보리순 분말의 첨가가 Yellow Layer Cake의 품질특성에 미치는 영향

  • Kim, Yeoung-Ae (Department of Food Science and Biotechnology, Konyang University)
  • 김영애 (건양대학교 식품생명공학과)
  • Received : 2011.05.13
  • Accepted : 2011.11.04
  • Published : 2011.12.30


This study was conducted to evaluate the effects of the substitution of flour with young-barley-leaf powder on the quality characteristics of yellow layer cake. The physical properties of the cakes (i.e., viscosity, specific gravity, specific volume, cake index, and color) were measured, and the changes in hardness during the three-day storage at $22^{\circ}C$ were measured. Sensory evaluation was done with five-scale acceptance test. Both the viscosity and specific gravity of the batter were significantly influenced by the substitution. Nonetheless, no significant difference was shown in the specific volumes of the cakes. The volume indices of the cakes containing young-barley-leaf powder were higher than those of the control.
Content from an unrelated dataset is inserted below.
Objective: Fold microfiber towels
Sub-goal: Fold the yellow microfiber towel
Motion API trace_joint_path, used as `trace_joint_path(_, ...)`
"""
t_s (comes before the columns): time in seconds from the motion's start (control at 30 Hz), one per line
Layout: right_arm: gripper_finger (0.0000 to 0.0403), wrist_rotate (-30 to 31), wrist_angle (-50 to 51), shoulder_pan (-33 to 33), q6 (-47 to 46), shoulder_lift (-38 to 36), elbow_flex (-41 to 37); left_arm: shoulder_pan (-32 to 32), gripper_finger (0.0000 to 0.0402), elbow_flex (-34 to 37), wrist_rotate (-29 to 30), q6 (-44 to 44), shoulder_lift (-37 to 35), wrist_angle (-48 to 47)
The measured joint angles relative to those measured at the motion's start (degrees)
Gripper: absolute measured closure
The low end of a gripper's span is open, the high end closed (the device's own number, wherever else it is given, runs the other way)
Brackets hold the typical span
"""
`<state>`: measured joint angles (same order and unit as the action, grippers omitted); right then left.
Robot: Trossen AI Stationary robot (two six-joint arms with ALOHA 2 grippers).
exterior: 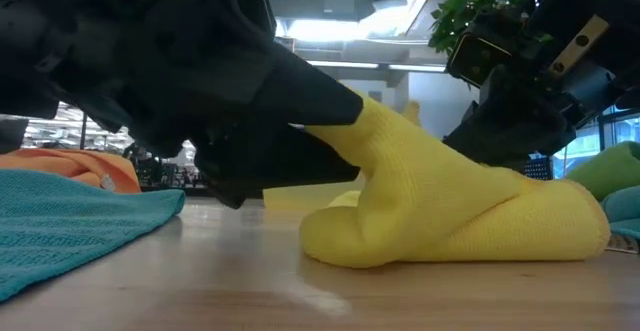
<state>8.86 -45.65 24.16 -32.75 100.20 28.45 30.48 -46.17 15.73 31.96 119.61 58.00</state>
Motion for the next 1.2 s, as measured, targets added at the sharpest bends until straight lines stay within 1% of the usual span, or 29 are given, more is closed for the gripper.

The lightness, redness, and yellowness values of the crusts decreased with the addition of young-barley-leaf powder. While the lightness values of the crumbs decreased, the redness and yellowness values increased. The substitution of more than 6% flour with young-barley-leaf powder kept the hardness of the cakes lower than that of the control during the three-day storage. The cakes containing 2, 4, and 6% young-barely-leaf powder showed no significant differences from the control in the acceptance test, except in the crumb color.